** EXERCISE GOAL **
Nothing outside the range is to be copied. From the entries below, reproduce exactly the lines starting at the one with "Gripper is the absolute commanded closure" and ending at the one with "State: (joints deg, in", without pictures.

Data records:
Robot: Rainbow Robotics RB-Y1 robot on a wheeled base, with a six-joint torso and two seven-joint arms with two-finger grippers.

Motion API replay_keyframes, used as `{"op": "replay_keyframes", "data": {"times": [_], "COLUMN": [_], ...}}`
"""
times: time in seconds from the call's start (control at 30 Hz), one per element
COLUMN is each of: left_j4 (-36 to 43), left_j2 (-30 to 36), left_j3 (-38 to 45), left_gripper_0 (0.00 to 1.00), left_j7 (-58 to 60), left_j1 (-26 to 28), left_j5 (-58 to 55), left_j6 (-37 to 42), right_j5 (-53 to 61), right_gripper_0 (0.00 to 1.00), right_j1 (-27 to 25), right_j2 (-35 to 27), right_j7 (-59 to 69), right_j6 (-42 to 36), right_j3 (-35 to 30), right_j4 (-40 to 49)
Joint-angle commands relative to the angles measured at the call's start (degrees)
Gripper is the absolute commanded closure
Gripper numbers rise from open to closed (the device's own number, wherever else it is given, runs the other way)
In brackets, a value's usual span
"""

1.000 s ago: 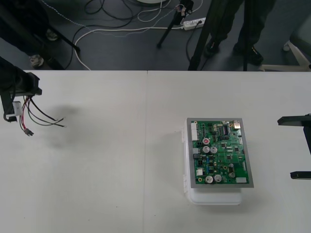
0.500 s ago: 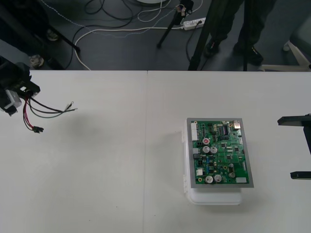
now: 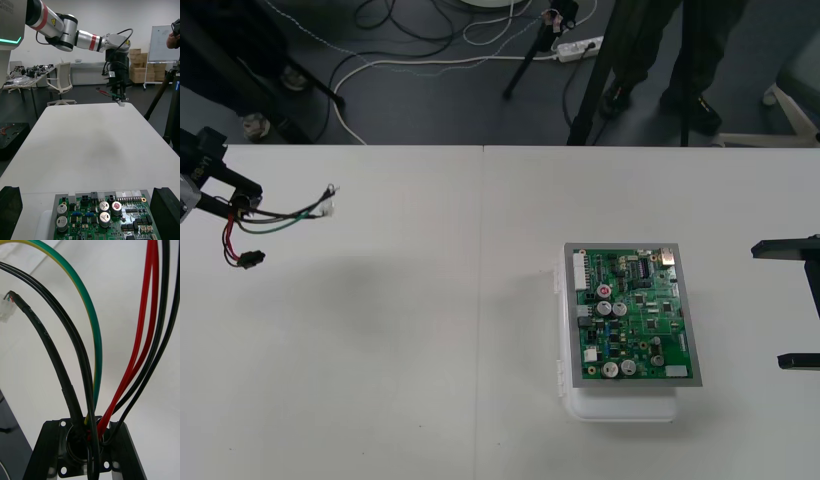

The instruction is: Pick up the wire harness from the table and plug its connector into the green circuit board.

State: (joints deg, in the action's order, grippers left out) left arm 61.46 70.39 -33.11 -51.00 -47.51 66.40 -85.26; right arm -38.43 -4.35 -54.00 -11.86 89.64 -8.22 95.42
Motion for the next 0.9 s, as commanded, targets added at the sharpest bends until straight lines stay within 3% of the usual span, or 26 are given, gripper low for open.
{"op": "replay_keyframes", "data": {"times": [0.03,0.43,0.9], "left_j4": [5.16,20.98,40.93], "left_j2": [2.65,-4.29,-14.14], "left_j3": [11.40,33.20,37.42], "left_gripper_0": [1.00,1.00,1.00], "left_j7": [9.17,24.37,45.82], "left_j1": [9.45,31.69,40.83], "left_j5": [0.66,-0.04,-0.48], "left_j6": [-4.74,-4.74,-4.74], "right_j5": [0.90,0.90,0.72], "right_gripper_0": [0.00,0.00,0.00], "right_j1": [-0.75,-0.75,-0.84], "right_j2": [-2.34,-2.34,-2.34], "right_j7": [-1.68,-1.68,-1.15], "right_j6": [0.36,0.36,0.36], "right_j3": [0.49,0.40,0.31], "right_j4": [1.34,1.34,1.34]}}
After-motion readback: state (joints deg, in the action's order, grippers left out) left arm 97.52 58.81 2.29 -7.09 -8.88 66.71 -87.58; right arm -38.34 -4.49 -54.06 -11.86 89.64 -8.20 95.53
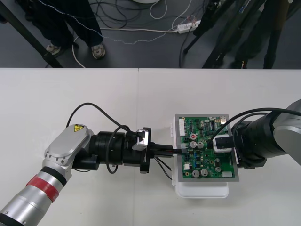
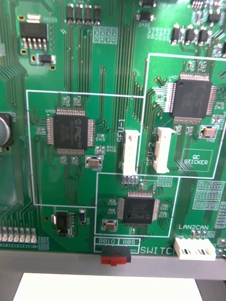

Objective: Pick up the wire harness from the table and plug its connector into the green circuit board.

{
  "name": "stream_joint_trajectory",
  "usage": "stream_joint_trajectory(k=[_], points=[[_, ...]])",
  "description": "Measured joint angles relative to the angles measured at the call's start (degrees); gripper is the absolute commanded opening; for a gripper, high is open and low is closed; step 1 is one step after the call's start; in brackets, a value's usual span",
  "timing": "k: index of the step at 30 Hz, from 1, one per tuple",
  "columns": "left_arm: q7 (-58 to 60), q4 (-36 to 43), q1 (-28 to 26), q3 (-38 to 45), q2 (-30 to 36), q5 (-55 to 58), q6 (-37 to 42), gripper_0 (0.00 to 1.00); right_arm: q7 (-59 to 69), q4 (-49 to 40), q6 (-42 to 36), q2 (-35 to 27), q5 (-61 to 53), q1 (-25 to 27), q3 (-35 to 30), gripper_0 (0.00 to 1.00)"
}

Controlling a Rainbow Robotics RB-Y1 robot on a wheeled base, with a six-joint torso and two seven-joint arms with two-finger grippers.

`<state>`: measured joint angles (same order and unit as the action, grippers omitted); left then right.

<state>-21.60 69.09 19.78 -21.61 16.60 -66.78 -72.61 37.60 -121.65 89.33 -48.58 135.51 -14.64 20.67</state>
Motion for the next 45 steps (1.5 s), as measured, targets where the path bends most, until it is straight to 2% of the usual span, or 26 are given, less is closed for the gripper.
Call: stream_joint_trajectory(k=[45], points=[[-0.9,0.0,-0.2,-0.4,-0.2,0.3,1.0,0.0,0.0,0.0,0.0,0.0,0.0,0.0,0.0,1.0]])
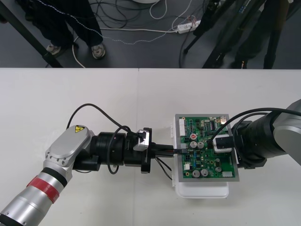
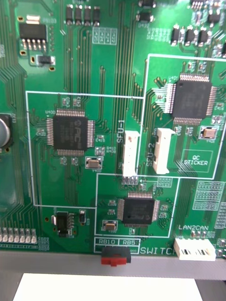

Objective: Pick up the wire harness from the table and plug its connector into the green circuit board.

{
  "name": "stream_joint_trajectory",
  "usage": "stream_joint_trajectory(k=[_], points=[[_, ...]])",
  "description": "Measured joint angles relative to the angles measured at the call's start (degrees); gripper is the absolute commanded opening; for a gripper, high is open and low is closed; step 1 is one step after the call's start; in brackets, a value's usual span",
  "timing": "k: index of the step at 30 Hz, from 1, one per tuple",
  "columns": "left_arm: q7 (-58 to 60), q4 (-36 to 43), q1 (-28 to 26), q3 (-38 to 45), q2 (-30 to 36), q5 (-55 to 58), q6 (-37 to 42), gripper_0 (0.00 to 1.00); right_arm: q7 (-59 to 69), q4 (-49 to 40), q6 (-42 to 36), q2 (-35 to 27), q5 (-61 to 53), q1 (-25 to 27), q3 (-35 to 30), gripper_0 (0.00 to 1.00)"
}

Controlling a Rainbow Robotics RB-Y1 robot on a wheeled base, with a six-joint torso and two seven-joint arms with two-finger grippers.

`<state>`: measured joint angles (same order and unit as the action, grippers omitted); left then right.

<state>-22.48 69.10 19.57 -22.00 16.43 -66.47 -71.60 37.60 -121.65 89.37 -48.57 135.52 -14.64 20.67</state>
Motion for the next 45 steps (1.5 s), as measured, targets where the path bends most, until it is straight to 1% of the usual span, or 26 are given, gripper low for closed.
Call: stream_joint_trajectory(k=[14,40,45], points=[[-5.0,0.0,0.0,-0.3,-0.1,0.1,0.1,0.0,0.0,0.0,0.0,0.0,0.0,0.0,0.0,1.0],[-5.5,0.0,0.0,-0.6,-0.2,0.5,0.5,0.0,0.0,0.0,0.1,0.0,0.0,0.0,0.0,1.0],[-7.8,0.0,0.0,-0.6,-0.2,0.5,0.6,0.0,0.0,0.0,0.1,0.0,0.0,0.0,0.0,1.0]])
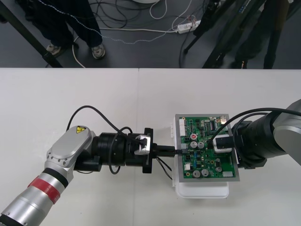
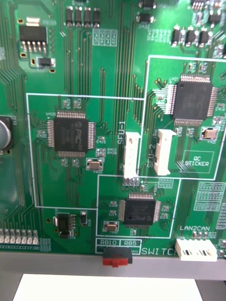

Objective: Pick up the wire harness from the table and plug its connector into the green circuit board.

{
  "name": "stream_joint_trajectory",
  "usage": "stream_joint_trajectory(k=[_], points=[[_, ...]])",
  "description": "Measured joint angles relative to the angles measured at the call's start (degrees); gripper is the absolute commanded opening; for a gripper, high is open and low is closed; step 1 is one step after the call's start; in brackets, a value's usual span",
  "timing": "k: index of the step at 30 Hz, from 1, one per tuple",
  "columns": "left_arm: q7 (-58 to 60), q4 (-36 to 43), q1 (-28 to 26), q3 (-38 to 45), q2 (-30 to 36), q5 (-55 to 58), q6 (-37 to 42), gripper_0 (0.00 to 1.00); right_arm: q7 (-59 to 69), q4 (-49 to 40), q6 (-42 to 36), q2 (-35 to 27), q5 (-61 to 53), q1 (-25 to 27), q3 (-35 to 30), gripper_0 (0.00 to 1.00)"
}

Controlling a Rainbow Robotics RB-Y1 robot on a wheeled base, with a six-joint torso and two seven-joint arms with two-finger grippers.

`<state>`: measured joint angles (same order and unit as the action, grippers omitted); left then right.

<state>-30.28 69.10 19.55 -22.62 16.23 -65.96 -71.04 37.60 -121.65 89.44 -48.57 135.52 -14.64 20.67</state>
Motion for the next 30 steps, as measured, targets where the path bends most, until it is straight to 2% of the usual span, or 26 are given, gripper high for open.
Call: stream_joint_trajectory(k=[30], points=[[-1.9,0.4,-0.1,-1.5,-0.5,-0.6,3.1,0.0,0.0,0.0,0.2,0.0,0.1,0.0,0.0,1.0]])
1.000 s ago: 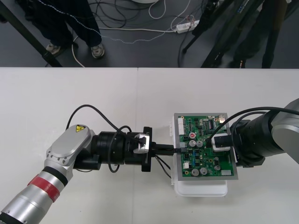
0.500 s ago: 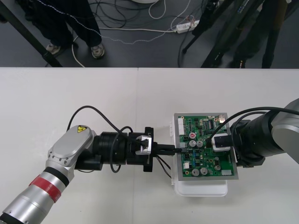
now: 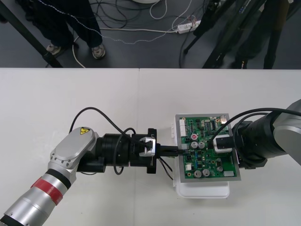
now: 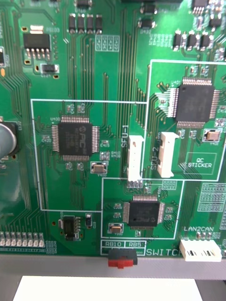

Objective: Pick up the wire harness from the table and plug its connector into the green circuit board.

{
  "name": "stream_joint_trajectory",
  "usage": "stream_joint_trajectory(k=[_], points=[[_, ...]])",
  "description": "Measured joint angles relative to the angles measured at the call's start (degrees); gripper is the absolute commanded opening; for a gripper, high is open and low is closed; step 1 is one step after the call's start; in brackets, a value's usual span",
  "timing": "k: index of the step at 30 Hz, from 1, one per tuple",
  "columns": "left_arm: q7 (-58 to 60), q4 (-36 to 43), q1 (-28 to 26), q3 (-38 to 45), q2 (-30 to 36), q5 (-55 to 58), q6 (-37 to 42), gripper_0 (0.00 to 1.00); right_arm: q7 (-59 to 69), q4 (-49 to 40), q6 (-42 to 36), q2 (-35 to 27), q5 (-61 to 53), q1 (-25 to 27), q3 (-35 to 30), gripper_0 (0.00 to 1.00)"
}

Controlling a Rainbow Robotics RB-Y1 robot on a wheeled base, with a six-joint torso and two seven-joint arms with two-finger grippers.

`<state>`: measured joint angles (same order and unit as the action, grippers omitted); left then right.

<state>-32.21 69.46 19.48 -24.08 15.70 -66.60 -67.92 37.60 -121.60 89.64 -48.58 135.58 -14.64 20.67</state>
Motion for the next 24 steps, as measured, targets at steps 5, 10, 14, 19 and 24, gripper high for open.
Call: stream_joint_trajectory(k=[5,10,14,19,24], points=[[0.0,0.0,0.0,-0.1,0.0,0.0,0.0,0.0,0.0,0.0,0.0,0.0,0.0,0.0,0.0,1.0],[0.0,0.0,0.0,-0.2,0.0,0.1,0.2,0.0,0.0,0.0,0.0,0.0,0.0,0.0,0.0,1.0],[0.0,0.0,0.0,-0.2,0.0,0.2,0.2,0.0,0.0,0.0,0.0,0.0,0.0,0.0,0.0,1.0],[0.0,0.0,0.0,-0.3,0.0,0.4,0.2,0.0,0.0,0.0,0.0,0.0,0.0,0.0,0.0,1.0],[0.0,0.0,-0.3,-0.3,0.0,0.8,0.4,0.0,0.0,0.0,0.0,0.0,0.0,0.0,0.0,1.0]])
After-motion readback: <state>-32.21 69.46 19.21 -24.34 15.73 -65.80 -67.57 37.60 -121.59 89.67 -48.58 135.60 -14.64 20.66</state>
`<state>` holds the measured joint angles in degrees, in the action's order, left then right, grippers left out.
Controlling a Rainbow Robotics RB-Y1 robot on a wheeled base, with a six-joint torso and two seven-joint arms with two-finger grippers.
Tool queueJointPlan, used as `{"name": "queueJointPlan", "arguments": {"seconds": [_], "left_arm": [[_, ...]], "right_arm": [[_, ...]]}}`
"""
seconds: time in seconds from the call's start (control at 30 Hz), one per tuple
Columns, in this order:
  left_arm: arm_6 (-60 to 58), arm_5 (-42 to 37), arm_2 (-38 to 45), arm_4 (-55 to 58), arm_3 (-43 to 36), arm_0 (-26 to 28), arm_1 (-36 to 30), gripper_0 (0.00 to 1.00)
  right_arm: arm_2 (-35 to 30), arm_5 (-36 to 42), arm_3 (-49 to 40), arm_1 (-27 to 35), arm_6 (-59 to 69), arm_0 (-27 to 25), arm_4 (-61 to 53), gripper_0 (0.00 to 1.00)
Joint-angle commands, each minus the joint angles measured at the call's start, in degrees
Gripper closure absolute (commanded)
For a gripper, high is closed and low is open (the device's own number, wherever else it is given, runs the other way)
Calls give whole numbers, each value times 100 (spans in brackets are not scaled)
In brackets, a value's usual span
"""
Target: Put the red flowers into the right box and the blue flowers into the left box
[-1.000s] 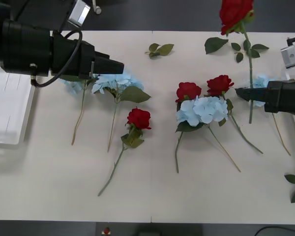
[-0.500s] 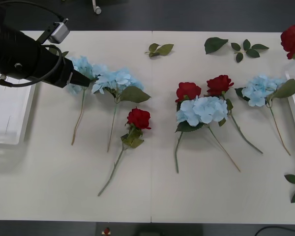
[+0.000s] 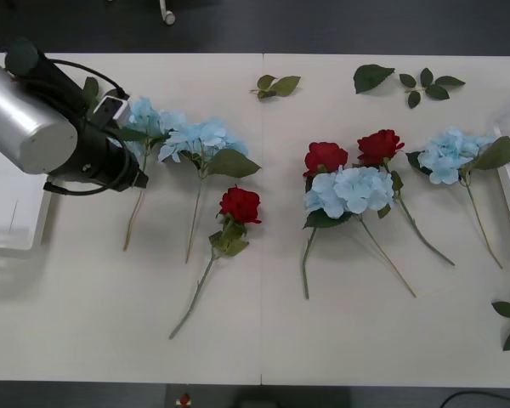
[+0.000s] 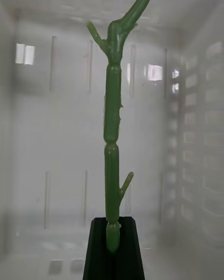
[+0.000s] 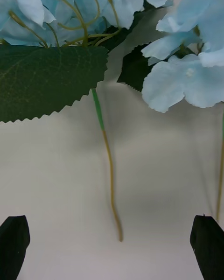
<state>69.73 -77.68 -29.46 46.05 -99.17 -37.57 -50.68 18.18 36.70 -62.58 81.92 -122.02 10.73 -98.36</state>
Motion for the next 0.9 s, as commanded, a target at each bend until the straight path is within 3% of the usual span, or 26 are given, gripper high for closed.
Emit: {"name": "queueJointPlan", "arguments": {"seconds": [0.03,0.7,0.73,0.8,0.83,0.9], "left_arm": [[14,376,-130,-43,398,-409,-74,0],[647,534,-297,-96,2455,-1051,893,0],[682,534,-297,-96,2499,-1068,919,0],[770,534,-297,-114,2675,-1138,1016,0],[788,534,-297,-114,2701,-1147,1042,0],[814,534,-297,-210,2763,-1165,1139,0]], "right_arm": [[-61,-216,281,-176,170,-1,344,100],[-61,-1051,905,-958,143,210,2075,100],[-52,-1051,914,-967,135,219,2110,97],[-61,-1051,932,-967,108,245,2163,59],[-52,-1042,932,-967,91,254,2172,51],[-52,-902,923,-967,47,315,2190,20]]}}
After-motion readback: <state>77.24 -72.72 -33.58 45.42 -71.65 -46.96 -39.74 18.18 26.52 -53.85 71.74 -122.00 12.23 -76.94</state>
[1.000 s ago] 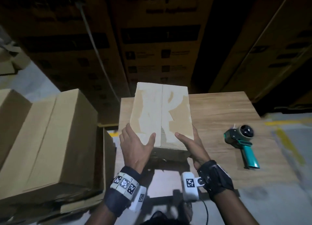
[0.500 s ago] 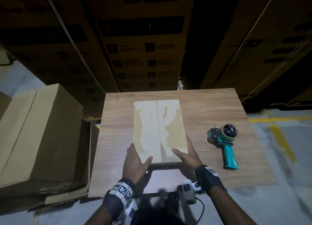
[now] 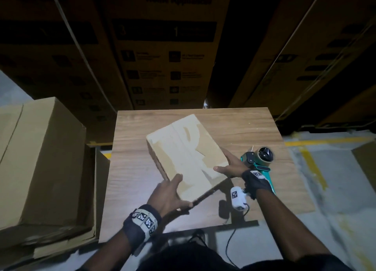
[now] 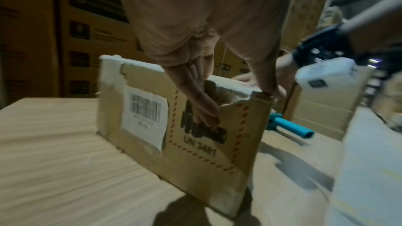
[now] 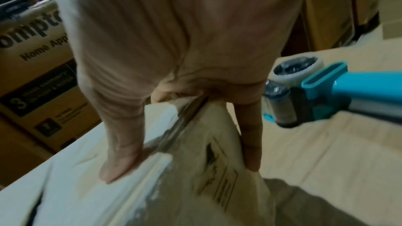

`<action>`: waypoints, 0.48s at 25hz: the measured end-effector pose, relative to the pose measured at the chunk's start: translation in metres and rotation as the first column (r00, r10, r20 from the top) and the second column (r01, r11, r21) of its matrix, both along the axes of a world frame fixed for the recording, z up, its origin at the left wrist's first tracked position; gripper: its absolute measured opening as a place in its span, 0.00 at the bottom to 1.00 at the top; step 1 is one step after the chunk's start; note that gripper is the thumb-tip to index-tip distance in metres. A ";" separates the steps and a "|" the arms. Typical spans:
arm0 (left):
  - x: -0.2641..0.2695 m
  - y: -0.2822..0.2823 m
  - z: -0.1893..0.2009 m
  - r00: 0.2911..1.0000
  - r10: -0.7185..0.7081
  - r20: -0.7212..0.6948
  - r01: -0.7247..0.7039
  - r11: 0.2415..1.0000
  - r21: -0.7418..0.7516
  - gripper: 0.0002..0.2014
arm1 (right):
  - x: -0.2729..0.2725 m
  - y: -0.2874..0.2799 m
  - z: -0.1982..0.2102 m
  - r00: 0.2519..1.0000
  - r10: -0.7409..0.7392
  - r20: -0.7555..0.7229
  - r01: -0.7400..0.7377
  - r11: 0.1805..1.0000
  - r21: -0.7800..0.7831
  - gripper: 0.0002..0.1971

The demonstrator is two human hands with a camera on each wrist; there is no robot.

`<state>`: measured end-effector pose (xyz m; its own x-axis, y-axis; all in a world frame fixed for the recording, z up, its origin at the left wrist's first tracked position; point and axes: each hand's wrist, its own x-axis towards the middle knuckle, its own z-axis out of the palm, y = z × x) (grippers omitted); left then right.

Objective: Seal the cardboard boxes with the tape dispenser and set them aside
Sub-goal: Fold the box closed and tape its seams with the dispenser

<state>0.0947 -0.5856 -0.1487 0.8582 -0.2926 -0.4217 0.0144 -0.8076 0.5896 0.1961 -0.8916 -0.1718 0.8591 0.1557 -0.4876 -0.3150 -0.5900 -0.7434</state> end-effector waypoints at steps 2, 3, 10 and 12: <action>-0.010 -0.022 0.004 0.972 -0.234 0.018 0.233 0.971 0.047 0.47 | 0.012 -0.017 0.006 1.000 -0.017 0.021 0.018 0.999 -0.037 0.45; -0.014 -0.033 0.005 0.943 -0.332 0.030 0.329 0.940 0.089 0.45 | 0.013 -0.025 0.008 0.998 -0.049 0.046 0.051 0.998 -0.047 0.44; 0.020 -0.071 0.007 0.749 -0.606 0.268 0.480 0.775 0.412 0.23 | -0.044 -0.046 -0.001 0.907 -0.385 0.171 0.401 0.913 -0.072 0.33; 0.033 -0.076 -0.004 0.719 -0.595 0.359 0.463 0.796 0.391 0.30 | -0.058 -0.059 -0.004 0.810 -0.573 0.125 0.575 0.818 0.022 0.24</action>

** WORKED SOLUTION **
Gripper is the absolute commanded closure
Gripper numbers rise from open to closed (the device's own number, wherever else it is given, runs the other way)
In brackets, a value's usual span
"""

1.000 s ago: 
0.500 s ago: 
now: 

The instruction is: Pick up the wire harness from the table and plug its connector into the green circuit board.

State: (joints deg, in the action's order, grippers left out) left arm 61.46 70.39 -33.11 -51.00 -47.51 66.40 -85.26; right arm -38.43 -4.35 -54.00 -11.86 89.64 -8.22 95.42

The exercise requires no additional content.